XXVI

Decidió pasar la noche a la intemperie, paseando por las calles, entrando de cuando en cuando en algún café a tomar algo, para luego proseguir una marcha sin rumbo y sin sentido. Bueno, con un solo sentido: estar lejos de su casa, estar lejos de aquel aparato con el que su hija se comunicaba con él… O con el que se manifestaba su profunda demencia.

«Puedo destruir el despertador, o tirarlo a cualquier basura, o lanzarlo al río y así no volver a verlo nunca más».

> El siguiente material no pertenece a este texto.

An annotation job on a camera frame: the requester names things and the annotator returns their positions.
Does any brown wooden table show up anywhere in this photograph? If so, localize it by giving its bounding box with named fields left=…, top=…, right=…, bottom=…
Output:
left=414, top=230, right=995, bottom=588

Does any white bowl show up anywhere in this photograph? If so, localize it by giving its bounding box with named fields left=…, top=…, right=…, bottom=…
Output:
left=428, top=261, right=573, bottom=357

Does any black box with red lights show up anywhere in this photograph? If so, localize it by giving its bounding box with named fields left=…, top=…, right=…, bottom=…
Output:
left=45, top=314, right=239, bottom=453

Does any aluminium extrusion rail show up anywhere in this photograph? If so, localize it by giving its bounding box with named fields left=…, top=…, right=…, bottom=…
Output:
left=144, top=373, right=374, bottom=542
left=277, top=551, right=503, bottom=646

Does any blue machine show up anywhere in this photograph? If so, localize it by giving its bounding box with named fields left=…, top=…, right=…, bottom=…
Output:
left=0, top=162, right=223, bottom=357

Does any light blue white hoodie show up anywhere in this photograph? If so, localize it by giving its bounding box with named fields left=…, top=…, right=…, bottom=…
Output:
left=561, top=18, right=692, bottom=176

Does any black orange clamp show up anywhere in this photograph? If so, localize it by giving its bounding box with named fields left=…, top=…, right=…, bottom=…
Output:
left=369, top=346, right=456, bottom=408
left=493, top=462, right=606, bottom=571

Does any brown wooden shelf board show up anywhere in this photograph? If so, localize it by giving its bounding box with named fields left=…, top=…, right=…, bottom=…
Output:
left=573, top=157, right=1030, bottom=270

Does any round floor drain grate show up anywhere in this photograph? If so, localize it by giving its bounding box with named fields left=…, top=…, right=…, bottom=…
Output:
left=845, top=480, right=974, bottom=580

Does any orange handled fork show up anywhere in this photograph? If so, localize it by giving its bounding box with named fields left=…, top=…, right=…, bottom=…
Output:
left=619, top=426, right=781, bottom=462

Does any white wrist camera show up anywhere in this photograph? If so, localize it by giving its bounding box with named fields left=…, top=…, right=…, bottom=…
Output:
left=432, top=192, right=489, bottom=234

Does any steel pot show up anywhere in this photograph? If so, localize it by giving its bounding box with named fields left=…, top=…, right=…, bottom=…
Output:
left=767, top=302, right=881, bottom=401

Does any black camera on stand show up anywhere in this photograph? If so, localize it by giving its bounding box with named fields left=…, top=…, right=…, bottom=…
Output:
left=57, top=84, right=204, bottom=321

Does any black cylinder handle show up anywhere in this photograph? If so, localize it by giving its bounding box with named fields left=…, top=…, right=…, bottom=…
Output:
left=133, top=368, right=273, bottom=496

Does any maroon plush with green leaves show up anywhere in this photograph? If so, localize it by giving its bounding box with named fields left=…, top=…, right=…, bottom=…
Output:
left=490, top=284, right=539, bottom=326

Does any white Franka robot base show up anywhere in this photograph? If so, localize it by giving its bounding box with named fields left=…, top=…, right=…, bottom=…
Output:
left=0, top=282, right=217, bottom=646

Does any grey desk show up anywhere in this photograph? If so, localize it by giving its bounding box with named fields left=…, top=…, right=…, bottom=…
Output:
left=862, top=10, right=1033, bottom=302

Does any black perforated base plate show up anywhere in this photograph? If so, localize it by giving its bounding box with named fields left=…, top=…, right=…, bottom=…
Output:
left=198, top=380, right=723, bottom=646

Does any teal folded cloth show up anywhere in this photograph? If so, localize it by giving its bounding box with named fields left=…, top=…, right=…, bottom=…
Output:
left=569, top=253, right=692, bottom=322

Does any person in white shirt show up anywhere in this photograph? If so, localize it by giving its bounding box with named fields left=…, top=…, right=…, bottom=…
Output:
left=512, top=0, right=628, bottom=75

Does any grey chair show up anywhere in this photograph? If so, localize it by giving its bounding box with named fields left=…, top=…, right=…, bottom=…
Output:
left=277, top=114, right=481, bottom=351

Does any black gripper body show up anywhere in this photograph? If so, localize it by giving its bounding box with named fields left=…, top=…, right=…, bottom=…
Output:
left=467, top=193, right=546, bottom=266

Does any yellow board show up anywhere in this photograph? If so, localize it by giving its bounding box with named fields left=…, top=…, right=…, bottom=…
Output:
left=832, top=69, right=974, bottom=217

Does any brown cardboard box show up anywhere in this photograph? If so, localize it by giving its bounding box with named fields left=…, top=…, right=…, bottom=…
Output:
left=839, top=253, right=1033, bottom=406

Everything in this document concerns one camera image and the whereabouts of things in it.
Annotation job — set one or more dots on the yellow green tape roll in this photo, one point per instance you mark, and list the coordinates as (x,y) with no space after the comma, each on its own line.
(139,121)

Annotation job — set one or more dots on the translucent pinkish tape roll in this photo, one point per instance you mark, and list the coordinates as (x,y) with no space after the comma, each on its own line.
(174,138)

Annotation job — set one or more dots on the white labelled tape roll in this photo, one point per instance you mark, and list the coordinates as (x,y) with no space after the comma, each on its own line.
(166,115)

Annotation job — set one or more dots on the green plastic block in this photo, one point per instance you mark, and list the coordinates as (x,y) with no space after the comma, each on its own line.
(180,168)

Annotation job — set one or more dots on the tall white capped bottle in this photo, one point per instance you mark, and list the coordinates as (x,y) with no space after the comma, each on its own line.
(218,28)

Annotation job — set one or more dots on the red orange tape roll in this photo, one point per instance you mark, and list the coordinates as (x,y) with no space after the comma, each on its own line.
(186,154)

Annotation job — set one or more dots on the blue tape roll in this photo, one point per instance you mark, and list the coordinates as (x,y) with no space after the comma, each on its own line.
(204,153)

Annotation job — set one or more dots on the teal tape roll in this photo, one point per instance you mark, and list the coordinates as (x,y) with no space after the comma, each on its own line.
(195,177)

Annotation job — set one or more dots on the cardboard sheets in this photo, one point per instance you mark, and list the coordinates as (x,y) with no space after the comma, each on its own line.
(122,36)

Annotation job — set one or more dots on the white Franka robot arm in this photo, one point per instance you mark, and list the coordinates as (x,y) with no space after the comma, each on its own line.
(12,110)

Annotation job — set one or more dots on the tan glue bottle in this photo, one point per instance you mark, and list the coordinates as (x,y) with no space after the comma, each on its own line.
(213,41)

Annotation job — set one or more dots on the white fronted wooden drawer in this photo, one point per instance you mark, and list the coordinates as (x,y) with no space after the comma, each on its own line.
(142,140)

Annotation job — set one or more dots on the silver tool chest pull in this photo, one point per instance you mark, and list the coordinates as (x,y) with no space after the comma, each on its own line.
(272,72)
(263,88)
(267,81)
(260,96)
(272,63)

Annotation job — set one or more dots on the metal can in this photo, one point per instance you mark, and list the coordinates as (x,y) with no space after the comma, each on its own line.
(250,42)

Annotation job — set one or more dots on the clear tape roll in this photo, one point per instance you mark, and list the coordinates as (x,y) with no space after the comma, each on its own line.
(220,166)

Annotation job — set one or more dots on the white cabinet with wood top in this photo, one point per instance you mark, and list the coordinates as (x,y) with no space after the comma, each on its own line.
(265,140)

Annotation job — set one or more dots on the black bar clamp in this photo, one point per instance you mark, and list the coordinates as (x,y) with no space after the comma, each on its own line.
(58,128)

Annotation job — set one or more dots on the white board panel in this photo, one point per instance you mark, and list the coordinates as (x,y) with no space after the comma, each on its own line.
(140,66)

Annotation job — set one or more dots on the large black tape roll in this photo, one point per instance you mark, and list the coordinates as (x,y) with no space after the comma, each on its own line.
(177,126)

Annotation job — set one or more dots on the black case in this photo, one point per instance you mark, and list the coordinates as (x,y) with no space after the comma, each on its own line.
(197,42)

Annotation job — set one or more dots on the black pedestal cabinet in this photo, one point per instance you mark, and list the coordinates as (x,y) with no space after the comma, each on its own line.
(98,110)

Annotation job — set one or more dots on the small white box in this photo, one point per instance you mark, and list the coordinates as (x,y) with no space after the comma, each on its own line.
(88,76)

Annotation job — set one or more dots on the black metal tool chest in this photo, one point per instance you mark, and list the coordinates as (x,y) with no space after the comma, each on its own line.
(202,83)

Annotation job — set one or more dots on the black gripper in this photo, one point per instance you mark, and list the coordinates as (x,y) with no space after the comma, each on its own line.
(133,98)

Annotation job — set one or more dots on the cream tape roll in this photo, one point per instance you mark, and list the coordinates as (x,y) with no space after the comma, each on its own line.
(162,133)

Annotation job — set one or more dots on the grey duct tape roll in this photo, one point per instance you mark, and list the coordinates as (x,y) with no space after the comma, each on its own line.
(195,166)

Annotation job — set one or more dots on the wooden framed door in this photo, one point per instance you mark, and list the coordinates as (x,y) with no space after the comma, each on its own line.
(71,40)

Pero entonces un temor extraño le atenazaba: podía perder para siempre el hilo de unión con Laura. Si de verdad su hija estaba atrapada en el infierno y necesitaba con urgencia de su ayuda, ¿cómo iba a destruir el único vínculo que los mantenía en contacto? Por otro lado, si aquellas voces eran fruto de su extrema locura, esta imaginaría nuevos métodos para manifestarse, de tal suerte que era inútil deshacerse del elemento que en la actualidad su mente atormentada había escogido para martirizarle.

«Es tan real su voz…».

Las calles estaban húmedas, fruto del reciente paso de los camiones de la limpieza. El brillo resbaladizo de las luces de las farolas sobre el asfalto le transmitía una agradable sensación de tranquilidad, de paz. Era bueno sentir el aire, era bueno dejar que la mente se despojara por un rato, aunque no pudiera dejar de pensar siempre en lo mismo. Pero aquella noche lo hacía todo desde una perspectiva distinta. También debía de ponerse en el lugar de Laura, aunque aquello suponía un ejercicio terrible. Se la imaginaba indefensa, en el infierno que a todos siempre nos han descrito, rojo y con numerosos cráteres abiertos, rebosante de fuego y lava. Pero aquello no podía ser así, aunque en sus dibujos sí que describía un panorama muy similar. Y luego estaba otra gran pregunta, otra gran incógnita en el caso de que todo fuera cierto: ¿cómo podía establecer contacto con él?

«Lo hace mediante ondas, ondas de radio en una determinada frecuencia».

Si así era, cualquier otro podría escuchar aquel mismo mensaje, cualquier otro podría sintonizar aquella frecuencia determinada y oír a su hija pidiendo auxilio. Sí, iba a ser muy sencillo demostrar que en absoluto había perdido el juicio, bastaba con que otra persona se dedicara constantemente a barrer frecuencias de radio hasta dar con aquella en la que su hija lo hacía. Pero no, era casi ridículo, porque el aparato se empeñaba en contactar con él, como si tuviera vida propia, o como si alguien pudiera manipularlo desde la distancia. Y también era una teoría descabellada, porque aquel radio-despertador emitía para él, lo quisiera o no, tuviera fuente de energía o no. Su hija había encontrado una forma paranormal de establecer contacto con él, y era casi una locura ponerse a hacer cábalas del modo en que lo hacía y su explicación racional y física, cuando todo lo demás era una desenfrenada locura.

«Mañana podré empezar a conocer la verdad».

Tenía una tremenda confianza en la visita de la parapsicóloga. Aquella mujer podría desvelar si en verdad era cierto lo que le estaba sucediendo o si, por el contrario, su cerebro no había resistido el dolor de unas pérdidas tan terribles y había sucumbido, perdiendo todo juicio y sentido. Aquella mujer le ayudaría a saber a qué atenerse en el futuro.